There are a few ongoing requirements once the Brewer’s Notice is received. Any material changes to the business must be reported to the TTB within thirty days. This requirement most commonly relates to the purchase of new fermentation tanks or changes in LLC membership. More importantly, all new products packaged for public consumption must receive a Certificate of Label Approval from the TTB. This includes both keg collars and bottle or can labels. Some products that include unusual ingredients and non-standard brewing/aging processes even require formula approval! Until last month, most beers produced with an ingredient outside of water, malted grains, yeast, and hops required formula approval, which was adding about 75 days to the process of producing a new beer. Luckily the TTB recently exempted 30 new ingredients and the use of wood barrels that were previously used for wine or spirits from the formula approval process.
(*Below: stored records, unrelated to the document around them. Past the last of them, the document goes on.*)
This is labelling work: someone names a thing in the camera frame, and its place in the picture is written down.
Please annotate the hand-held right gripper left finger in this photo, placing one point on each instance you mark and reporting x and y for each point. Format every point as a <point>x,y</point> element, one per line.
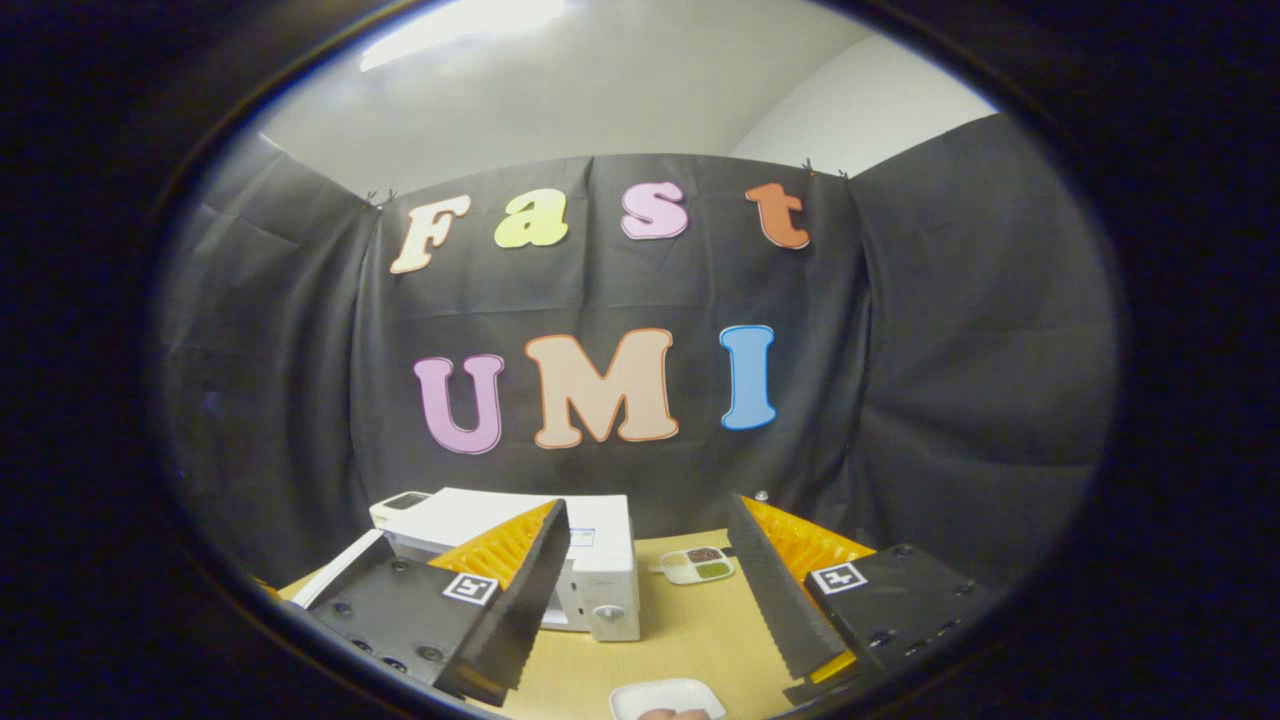
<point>530,600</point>

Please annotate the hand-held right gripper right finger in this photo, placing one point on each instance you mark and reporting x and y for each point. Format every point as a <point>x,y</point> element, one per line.
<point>775,610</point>

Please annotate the white microwave oven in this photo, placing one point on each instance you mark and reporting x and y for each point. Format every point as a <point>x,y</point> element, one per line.
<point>600,560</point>

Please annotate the white compartment tray with beans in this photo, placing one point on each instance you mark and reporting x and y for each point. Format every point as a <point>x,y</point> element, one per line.
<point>697,565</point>

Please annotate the white square plate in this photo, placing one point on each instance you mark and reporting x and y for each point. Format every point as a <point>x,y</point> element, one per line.
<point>650,695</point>

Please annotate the white toaster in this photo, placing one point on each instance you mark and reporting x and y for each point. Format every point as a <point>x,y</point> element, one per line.
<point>403,505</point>

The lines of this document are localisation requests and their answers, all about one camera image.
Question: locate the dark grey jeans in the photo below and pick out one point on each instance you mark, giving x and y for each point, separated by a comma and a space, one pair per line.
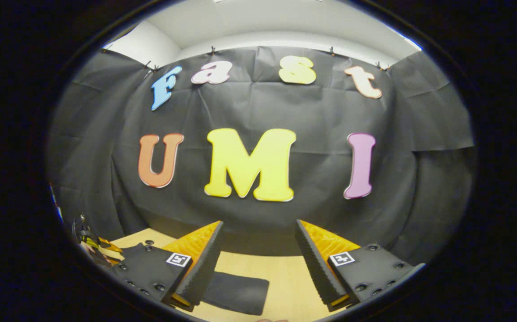
240, 293

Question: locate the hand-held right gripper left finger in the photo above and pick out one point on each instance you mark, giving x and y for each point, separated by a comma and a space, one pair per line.
202, 268

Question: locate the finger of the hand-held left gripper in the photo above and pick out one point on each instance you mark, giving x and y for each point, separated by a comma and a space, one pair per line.
110, 246

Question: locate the black backdrop cloth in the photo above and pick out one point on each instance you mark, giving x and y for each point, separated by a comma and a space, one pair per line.
321, 116

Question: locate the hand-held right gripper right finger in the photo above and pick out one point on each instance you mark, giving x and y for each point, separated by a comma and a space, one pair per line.
314, 264

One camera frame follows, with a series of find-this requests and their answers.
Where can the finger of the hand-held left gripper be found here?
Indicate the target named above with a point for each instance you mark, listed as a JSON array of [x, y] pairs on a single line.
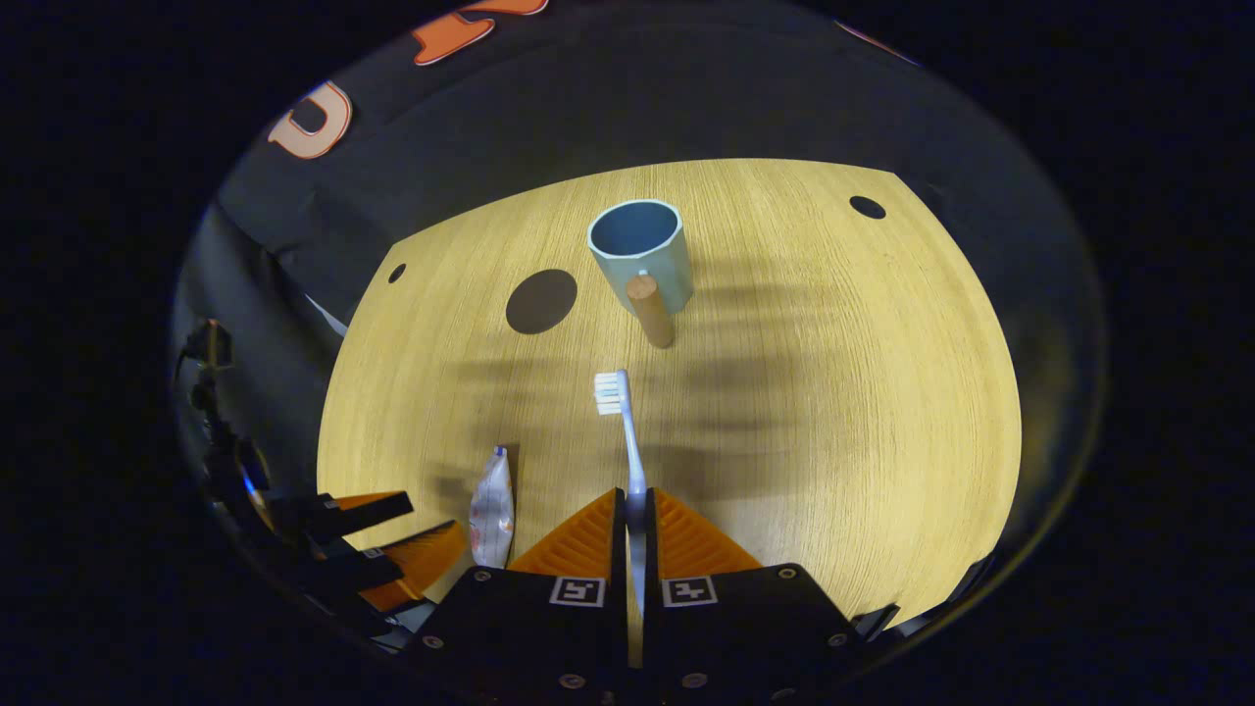
[[343, 518], [392, 574]]

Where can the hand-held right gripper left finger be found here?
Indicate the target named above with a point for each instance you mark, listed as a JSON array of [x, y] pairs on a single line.
[[616, 628]]

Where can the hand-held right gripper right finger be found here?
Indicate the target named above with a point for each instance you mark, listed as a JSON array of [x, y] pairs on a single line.
[[655, 628]]

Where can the dark brown round coaster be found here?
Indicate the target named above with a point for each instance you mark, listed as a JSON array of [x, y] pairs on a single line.
[[541, 301]]

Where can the pale blue toothbrush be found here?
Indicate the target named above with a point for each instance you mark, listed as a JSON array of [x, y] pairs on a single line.
[[632, 441]]

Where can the white toothpaste tube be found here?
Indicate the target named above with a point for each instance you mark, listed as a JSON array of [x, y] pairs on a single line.
[[492, 510]]

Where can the light blue cup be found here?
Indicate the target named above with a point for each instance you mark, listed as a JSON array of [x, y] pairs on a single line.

This should significantly reduce time to market and give craft beer consumers even more options!
Every craft brewery is also required to register with the U.S. Food and Drug Administration (FDA) as a food facility under the Public Health Security and Bioterrorism Preparedness Act of 2002, more simply known as the Bioterrorism Act of 2002. The Act was passed in order to protect the public from a terror attack on the U.S. food supply and allows for an FDA inspection of a brewing facility at any time. Breweries must also keep records of the source and destination of food and food ingredients. The Food Safety Modernization Act (FSMA), passed in 2011, threatens to add even more onerous regulation for the craft brewing industry. The main issue is that the FDA has moved to regulate spent grain from the brewing process in the same manner as commercial animal feed. Brewers typically sell or donate spent grains to local farmers, and the new regulations would make that process far too expensive for small craft breweries. The Brewers Association, with the support of many members of Congress, has been successful in asking the FDA to review the proposed regulations. You can read more about the issues associated with the FSMA in the official statement from the Brewers Association.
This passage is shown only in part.